From what I see, you did a great job. I am a newcomer to working with wood and have discovered that working with wood has only one restriction; and that is one's imagination. (The one area I am weak in.) Keep up the great work. -WoodDawg


----------



## love4god (Apr 9, 2012)

Chris Curl said:


> looks very sturdy. i'm curious though ... how did you attach the legs to the bottom cross pieces?


chris,
i drilled 4 5/8 holes in the cross pieces and used 2.5 " screws.

i used it yesterday it works great.

i did not tilt the table although i may thats a good idea..

thanks for all the comments.godbless


----------



## paul44224 (Feb 25, 2012)

Nice job on your table! I have both of my saws raised about 3" on the rear. Much easier on your neck, shoulders, and back. You can see what you are scrolling much better, also! 
Paul


----------



## love4god (Apr 9, 2012)

thanks paul.

i made some drawers to hold all my blades. and one deep drawer to hold misc stuff today.got the drawers glued up. and cut out a light house pattern
and some outher patterns the outher day.

thanks derek godbless


----------



## love4god (Apr 9, 2012)

here is more pics of the drawers..
thanks derek godbless


----------



## Chris Curl (Feb 13, 2012)

that is beautiful work!

that is alot of drawers ... just how many blades do you have?


----------



## love4god (Apr 9, 2012)

thanks chris.
i got over 200 blades lol
here is more pic of the drawers..

thanks derek godbless


----------



## papasombre (Sep 22, 2011)

Hi, Derek.

Please, in your pictures, tell me what the spring and grease point are for?

Best regards.


----------



## love4god (Apr 9, 2012)

papasombre said:


> Hi, Derek.
> 
> Please, in your pictures, tell me what the spring and grease point are for?
> 
> Best regards.


well i wanted to be able to take the drawers out.
so i used a spring & grease tip to ride in the track.
it keeps the drawers from comming out.
but they will still come out if u pull hard on the drawer.
i hope this makes sence.
thanks,godbless


----------



## WayneMahler (May 17, 2012)

Derek
Looks good and sturdy. And using recycled products is just as great. Nice job.


----------



## steamfab (Jun 22, 2012)

It looks great and stable and that should work well.

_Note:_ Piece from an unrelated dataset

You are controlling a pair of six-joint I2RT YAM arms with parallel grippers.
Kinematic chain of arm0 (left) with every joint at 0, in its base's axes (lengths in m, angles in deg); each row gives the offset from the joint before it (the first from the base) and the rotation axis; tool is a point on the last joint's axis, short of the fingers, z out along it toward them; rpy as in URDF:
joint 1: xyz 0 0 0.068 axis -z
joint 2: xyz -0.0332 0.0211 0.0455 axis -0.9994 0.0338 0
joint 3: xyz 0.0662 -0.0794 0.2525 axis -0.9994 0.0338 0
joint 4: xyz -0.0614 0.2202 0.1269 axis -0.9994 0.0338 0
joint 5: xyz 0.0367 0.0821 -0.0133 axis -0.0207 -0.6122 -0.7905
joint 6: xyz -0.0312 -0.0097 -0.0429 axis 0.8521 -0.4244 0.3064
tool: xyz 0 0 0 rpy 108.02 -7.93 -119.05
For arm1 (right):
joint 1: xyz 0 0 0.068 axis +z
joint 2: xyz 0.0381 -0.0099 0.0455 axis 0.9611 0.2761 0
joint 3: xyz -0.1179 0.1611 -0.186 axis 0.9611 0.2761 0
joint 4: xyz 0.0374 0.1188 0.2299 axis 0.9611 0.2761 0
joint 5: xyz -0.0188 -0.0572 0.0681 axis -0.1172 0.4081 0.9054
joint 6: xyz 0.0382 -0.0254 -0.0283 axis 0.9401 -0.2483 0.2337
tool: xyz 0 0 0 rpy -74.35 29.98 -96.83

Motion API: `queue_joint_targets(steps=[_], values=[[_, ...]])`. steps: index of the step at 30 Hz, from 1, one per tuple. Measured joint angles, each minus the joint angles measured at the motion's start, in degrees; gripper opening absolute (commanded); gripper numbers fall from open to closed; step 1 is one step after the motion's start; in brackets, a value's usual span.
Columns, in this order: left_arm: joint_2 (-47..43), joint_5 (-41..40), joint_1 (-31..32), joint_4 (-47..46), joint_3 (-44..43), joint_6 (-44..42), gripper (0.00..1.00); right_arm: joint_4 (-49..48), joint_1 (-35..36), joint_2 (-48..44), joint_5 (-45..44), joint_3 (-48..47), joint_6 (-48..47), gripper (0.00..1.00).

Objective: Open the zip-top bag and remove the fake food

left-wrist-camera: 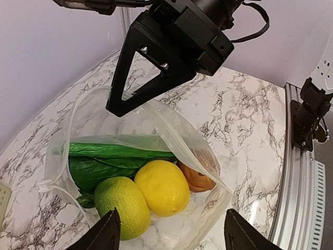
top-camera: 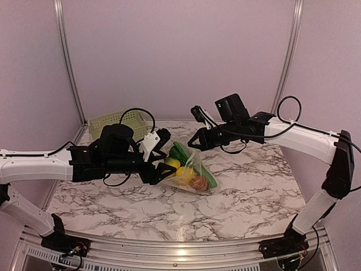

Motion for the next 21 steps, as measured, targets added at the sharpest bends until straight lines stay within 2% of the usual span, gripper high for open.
queue_joint_targets(steps=[4, 8, 21], values=[[3.74, -3.08, 0.09, -0.02, -0.98, 0.2, 0.58, -0.22, 0.26, 1.18, 0.66, -0.02, 0.0, 0.0], [6.8, -5.01, 0.09, 0.63, -3.06, 0.35, 0.55, -0.22, 0.26, 1.18, 0.68, -0.26, 0.0, 0.0], [15.78, -14.71, -0.33, 4.83, -8.39, 1.95, 0.62, -0.22, 0.26, 1.18, 0.59, -0.63, 0.0, 0.0]])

Love the color and great use of wood scraps. Well done!


----------



## Stan Richardson (May 23, 2013)

Here Is mine I built about a month ago, I made out of a old Black & Decker Work Mate bench, The scroll saw is slanted because it's much more comfortable for me when I'm on it for more than a hour. The thing on the side with the pvc pipes is my blade holders.


----------



## love4god (Apr 9, 2012)

Stan Richardson said:


> Here Is mine I built about a month ago, I made out of a old Black & Decker Work Mate bench, The scroll saw is slanted because it's much more comfortable for me when I'm on it for more than a hour. The thing on the side with the pvc pipes is my blade holders.


sorry i aint posted much
havent scrolled much. to many outher projects.

that looks great,i like the blade holders 
i still need to tilt mine in the back
godbless


----------



## arby157 (Oct 26, 2013)

love4god said:


> thanks chris.
> i got over 200 blades lol
> here is more pic of the drawers..
> 
> thanks derek godbless


Excellent, I think that is a very good system.... Ray


----------



## WayneMahler (May 17, 2012)

I like what everyone has done. PCV pipe for the blades holders, neat idea. I bough those bottle of bubbles for weddings, cleaned then out and they work great too. Blades stick out about an inch making them easy to grab. Still need to raise the back of my stand, but will wait till I get a new saw. My Porter Cable is on it's last leg.


----------